Department of Mechanical Engineering, Bapuji Institute of Engineering and Technology (BIET), India
Department of Mechanical Engineering, Koneru Lakshmaiah Education Foundation (KLEF), Deemed to be University, India
Gowda Manavendra
Department of Mechanical Engineering, Bapuji Institute of Engineering and Technology (BIET), India
Gururaj Pandurangarao Desai
Department of Chemical Engineering, Bapuji Institute of Engineering and Technology (BIET), India
Boggarapu Nageswara Rao*
Department of Mechanical Engineering, Koneru Lakshmaiah Education Foundation (KLEF), Deemed to be University, India
*Address all correspondence to: bnrao52@rediffmail.com
1. Introduction
Combustion plays a vital role in the chemical, electrical and transportation industries [1, 2, 3].
Understanding of the combustion phenomenon through experimentation is involved and expensive. In such situations, numerical simulations act as an alternative platform. There is a need to develop mathematical models for the reactive flows. Due to variation of density, the heat transfer and fluid motion inside the engine is unsteady and turbulent. Most of the simplified real process versions are based on the idealization of the cylindrical geometry models. Combustion phenomenon is greatly influenced by fuel properties, fuel preparation and fuel distribution inside the cylinder. The advancement in computer technology is helpful in solving the complicated equations relevant to the turbulence-chemistry interactions.
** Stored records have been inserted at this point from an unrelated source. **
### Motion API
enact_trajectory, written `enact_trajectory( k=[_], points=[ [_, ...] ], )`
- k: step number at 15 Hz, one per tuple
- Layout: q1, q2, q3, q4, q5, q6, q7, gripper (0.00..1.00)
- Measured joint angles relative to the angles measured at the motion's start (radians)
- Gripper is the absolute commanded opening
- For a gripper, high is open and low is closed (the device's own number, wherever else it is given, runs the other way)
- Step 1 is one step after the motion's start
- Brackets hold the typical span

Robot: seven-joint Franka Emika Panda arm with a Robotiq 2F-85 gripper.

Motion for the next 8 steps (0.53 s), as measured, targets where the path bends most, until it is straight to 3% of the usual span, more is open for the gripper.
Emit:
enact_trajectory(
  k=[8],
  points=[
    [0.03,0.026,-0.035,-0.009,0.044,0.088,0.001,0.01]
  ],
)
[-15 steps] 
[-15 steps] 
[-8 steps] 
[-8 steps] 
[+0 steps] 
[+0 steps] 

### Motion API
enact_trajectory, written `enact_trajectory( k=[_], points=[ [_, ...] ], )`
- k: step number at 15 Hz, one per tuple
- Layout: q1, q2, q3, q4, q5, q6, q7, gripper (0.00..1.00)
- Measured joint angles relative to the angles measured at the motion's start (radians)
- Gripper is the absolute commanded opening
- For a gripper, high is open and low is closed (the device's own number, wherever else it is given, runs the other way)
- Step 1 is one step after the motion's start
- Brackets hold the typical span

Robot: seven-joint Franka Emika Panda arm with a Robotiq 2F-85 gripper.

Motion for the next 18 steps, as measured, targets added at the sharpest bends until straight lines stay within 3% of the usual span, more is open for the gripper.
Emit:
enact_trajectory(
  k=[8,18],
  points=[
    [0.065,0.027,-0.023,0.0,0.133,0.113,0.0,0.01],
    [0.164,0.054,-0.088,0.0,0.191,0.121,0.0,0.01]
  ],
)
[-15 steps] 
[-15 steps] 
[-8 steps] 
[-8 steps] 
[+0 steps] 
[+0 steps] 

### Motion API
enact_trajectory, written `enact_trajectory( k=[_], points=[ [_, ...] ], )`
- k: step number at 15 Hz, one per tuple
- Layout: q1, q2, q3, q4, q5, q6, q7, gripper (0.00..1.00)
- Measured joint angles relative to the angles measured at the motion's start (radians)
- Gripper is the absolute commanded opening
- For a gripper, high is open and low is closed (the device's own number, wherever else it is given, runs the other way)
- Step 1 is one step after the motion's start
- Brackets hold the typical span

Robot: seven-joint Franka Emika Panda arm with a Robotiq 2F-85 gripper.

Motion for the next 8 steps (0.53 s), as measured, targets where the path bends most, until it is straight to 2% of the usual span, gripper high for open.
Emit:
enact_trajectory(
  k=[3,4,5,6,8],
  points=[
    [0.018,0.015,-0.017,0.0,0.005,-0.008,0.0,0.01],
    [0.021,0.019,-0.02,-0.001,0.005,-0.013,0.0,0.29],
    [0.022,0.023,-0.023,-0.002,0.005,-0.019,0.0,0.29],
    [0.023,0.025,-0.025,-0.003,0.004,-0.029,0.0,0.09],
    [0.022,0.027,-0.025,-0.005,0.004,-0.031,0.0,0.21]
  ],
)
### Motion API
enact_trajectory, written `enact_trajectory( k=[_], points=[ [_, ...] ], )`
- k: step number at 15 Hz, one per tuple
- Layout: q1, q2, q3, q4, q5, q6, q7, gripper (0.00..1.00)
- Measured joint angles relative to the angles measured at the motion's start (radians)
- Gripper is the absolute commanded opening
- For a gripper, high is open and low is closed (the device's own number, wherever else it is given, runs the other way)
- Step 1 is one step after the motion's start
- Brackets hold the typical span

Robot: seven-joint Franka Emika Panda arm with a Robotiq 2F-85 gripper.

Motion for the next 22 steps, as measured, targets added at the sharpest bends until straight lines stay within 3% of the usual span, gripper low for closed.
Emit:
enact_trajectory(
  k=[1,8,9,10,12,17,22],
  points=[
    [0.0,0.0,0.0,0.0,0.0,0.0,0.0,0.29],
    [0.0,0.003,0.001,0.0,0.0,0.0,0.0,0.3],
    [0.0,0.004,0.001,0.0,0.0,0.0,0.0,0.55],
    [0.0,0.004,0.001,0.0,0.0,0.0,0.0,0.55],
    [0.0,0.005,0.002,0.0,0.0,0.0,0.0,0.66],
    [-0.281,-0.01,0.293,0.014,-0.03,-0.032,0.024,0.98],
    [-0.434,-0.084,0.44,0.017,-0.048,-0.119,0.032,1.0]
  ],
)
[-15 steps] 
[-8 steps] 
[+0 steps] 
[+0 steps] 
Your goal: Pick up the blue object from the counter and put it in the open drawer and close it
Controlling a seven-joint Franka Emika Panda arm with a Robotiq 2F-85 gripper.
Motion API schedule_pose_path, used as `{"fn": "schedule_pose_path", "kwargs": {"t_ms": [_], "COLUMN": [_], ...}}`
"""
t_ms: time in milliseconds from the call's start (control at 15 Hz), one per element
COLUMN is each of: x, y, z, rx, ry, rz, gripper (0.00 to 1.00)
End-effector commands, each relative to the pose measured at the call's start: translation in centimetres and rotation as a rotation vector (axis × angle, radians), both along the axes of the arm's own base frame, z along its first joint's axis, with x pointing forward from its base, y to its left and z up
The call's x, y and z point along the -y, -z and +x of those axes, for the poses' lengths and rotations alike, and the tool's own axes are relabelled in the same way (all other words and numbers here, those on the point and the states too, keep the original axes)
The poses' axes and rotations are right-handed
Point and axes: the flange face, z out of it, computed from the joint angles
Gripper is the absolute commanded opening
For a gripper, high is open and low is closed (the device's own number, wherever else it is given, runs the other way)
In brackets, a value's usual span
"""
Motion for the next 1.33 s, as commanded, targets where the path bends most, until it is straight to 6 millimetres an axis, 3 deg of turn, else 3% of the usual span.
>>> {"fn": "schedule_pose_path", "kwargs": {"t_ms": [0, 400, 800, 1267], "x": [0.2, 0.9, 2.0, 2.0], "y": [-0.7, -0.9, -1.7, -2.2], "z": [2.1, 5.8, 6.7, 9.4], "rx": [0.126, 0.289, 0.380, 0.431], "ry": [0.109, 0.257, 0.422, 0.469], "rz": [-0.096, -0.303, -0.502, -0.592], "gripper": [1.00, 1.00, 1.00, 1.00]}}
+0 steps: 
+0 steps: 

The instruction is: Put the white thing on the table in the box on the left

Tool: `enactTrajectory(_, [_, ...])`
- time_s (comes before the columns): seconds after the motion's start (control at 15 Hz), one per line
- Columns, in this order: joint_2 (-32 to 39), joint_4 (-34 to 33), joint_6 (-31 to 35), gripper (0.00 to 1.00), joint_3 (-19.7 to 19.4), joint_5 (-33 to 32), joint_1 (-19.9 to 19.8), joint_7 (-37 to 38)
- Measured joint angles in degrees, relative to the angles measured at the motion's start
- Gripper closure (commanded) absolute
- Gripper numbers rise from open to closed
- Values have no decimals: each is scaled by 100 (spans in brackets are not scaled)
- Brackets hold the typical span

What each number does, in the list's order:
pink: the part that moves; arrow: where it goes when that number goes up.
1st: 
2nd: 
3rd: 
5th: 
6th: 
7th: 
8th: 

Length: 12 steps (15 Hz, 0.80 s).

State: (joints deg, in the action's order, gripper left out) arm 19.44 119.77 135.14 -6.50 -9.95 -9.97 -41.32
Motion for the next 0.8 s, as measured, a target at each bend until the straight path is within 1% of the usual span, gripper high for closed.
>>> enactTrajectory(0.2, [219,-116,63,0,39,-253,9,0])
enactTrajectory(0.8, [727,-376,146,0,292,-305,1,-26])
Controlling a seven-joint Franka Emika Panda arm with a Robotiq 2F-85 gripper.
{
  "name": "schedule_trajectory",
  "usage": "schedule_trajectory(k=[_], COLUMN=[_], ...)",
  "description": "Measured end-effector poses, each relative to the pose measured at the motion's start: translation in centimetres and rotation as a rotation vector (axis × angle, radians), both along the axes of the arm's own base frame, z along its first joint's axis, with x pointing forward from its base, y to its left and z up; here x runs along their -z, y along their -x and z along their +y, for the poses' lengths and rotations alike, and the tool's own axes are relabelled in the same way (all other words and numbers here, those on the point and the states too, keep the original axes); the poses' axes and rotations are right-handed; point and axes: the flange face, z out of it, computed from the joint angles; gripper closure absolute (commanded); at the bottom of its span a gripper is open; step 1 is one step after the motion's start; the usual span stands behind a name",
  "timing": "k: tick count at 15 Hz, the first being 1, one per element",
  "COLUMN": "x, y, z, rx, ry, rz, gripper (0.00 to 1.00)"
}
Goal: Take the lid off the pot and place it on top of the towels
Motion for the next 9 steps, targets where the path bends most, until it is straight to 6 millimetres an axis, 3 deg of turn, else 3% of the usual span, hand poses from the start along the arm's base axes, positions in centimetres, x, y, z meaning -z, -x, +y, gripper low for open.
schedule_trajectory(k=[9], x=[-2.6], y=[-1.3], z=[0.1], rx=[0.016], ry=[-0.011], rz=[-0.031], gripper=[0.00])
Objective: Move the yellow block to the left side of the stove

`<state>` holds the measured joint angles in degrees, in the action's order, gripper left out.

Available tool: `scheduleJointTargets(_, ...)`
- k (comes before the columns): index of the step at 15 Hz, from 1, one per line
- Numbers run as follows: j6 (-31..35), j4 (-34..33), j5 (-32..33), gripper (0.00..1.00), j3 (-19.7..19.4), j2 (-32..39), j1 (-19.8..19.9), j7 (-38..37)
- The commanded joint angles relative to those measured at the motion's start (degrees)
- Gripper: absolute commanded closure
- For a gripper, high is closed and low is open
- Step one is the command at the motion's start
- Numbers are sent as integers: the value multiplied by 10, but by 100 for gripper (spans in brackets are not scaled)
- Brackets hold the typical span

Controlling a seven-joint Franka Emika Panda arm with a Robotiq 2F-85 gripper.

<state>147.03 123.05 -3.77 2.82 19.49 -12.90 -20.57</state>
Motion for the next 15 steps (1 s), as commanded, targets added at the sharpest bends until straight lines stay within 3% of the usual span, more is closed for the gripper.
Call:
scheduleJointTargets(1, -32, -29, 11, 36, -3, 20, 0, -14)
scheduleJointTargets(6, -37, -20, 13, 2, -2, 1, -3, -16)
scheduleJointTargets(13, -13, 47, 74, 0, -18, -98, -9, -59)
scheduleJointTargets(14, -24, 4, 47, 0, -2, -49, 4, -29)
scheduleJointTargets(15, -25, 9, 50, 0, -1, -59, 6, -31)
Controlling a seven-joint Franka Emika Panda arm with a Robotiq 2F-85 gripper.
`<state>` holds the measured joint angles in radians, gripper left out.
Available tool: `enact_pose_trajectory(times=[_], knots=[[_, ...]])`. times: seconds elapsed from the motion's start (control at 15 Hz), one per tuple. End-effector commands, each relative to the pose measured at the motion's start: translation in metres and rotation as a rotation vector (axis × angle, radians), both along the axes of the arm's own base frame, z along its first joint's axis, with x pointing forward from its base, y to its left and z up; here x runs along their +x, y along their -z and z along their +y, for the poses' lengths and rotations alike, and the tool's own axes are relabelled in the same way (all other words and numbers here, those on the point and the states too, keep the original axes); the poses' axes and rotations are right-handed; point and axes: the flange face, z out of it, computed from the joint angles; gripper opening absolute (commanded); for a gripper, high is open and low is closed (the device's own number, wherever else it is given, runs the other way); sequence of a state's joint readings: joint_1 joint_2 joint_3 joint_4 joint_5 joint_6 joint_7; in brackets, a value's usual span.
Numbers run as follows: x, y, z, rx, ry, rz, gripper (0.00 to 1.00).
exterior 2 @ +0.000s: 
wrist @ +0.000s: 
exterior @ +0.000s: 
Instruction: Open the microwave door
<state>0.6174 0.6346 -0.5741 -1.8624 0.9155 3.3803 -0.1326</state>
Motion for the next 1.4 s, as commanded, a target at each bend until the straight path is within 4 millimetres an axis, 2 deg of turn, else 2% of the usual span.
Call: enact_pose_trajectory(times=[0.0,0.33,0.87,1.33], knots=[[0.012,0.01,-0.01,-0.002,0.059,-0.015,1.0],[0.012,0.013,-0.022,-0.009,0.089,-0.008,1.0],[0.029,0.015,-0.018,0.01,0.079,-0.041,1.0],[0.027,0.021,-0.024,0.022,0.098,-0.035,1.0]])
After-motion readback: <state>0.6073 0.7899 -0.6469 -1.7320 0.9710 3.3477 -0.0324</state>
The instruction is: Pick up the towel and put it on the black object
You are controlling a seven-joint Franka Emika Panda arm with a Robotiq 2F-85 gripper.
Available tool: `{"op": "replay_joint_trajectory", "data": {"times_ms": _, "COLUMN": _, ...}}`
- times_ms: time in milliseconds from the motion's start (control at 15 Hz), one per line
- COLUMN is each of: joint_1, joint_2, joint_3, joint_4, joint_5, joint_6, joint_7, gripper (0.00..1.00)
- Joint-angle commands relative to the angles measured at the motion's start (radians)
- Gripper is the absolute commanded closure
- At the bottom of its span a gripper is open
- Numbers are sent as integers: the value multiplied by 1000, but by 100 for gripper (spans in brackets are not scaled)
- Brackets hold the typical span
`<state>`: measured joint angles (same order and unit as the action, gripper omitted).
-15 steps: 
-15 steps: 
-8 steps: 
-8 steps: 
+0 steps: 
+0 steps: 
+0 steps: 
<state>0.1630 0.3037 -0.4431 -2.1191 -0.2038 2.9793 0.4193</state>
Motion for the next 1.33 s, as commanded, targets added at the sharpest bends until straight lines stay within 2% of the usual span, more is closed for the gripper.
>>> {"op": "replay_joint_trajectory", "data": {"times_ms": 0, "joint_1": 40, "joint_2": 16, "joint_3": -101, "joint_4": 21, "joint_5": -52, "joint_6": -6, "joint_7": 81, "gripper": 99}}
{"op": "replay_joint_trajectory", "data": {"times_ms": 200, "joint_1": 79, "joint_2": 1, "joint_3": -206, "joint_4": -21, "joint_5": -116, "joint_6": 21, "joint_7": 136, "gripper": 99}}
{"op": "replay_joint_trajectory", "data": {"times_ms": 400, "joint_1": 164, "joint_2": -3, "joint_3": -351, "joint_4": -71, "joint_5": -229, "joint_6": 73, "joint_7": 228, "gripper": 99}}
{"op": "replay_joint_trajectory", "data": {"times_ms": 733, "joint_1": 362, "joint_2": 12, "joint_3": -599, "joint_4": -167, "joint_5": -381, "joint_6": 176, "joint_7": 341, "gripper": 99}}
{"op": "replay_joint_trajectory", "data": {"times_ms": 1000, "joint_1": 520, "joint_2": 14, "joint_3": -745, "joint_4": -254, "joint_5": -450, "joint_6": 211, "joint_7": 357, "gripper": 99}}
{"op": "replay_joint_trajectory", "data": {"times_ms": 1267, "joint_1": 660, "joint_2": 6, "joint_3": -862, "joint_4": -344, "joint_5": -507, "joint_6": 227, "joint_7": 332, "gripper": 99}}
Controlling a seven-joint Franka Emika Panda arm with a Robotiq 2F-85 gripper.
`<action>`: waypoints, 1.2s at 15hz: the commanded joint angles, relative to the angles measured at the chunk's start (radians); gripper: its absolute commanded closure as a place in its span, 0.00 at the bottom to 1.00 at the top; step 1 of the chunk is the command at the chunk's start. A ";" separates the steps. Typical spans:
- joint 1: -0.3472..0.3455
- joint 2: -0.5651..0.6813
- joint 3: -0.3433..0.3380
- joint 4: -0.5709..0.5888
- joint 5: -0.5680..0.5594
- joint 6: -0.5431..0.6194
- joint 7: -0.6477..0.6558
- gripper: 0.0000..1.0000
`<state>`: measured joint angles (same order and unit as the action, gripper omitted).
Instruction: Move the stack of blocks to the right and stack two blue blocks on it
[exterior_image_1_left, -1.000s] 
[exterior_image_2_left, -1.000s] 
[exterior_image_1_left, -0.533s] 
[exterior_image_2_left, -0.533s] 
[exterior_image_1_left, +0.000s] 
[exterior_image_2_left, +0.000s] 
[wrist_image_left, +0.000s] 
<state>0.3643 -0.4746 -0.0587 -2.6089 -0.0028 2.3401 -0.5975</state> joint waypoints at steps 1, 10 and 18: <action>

Jafarmadar and Zehni [4] have studied the high-speed diesel engine combustion using AVL-FIRE code CFD. They have analyzed the peak pressure rise and heat release rate. They have made comparison of numerical simulations with experiments varying the fuel injection pressure. The KIVA group of codes will be helpful in performing diesel engine simulations with less computational time. The enhanced code and coarse meshes are utilized to simulate combustion in a heavy-duty Mitsubishi Heavy Industries diesel engine for the service loads, speeds, and injection pressure. The normal simulation time from IVC to EVO is reduced from 60 hours to 1 hour using 12 processors [5]. Various researchers have developed alternative codes and models for minimizing the simulation time of combustion [6, 7, 8].
Mirko Baratta et al. [9] have utilized CFD models and analyzed laminar flame speed for different fuel composition and mixture dilution rates. Michela Costa et al. [10] have performed simulations on premixed syngas and biodiesel as pilot injection. The combustion efficiency decreases, exhaust gas temperature and thermal efficiency increase with increasing the % of syngas. The reduced chemical kinetics model gives an improved solution. Amin Maghbouli et al. [11] have used a 3D-CFD/Chemical kinetics framework model to investigate the diesel engine/gas dual-fuel engine combustion process. Methane and n-heptane are used as natural gas representatives. Source terms in conservation equations of energy and species are calculated by integrating CHEMKIN solver into KIVA code. Pressure, ingniton delay and heat release rate are in good agreement with experiments. Vijayshree and Ganesan [12] have performed CFD simulations for designing IC engine through combustion process analysis.
CFD studies thus provide flow visualization, optimal engine parameters and knowledge in combustion phenomenon, which are difficult to acquire from experiments. Experimental investigations are involved in obtaining the penetration length, velocity distribution, swirl ratio, tumble ratio and heat release rate. Modifications in engine design and parameters are difficult to implement. The task will be definitely a time-consuming process. CFD serves as a versatile and powerful tool for designing IC engine and gives insight into the complex fluid dynamics. Experiments on various blends (5–30%) indicate B-20 blend as viable in terms of performance and emission. Combustion simulations help in minimizing engine bench tests.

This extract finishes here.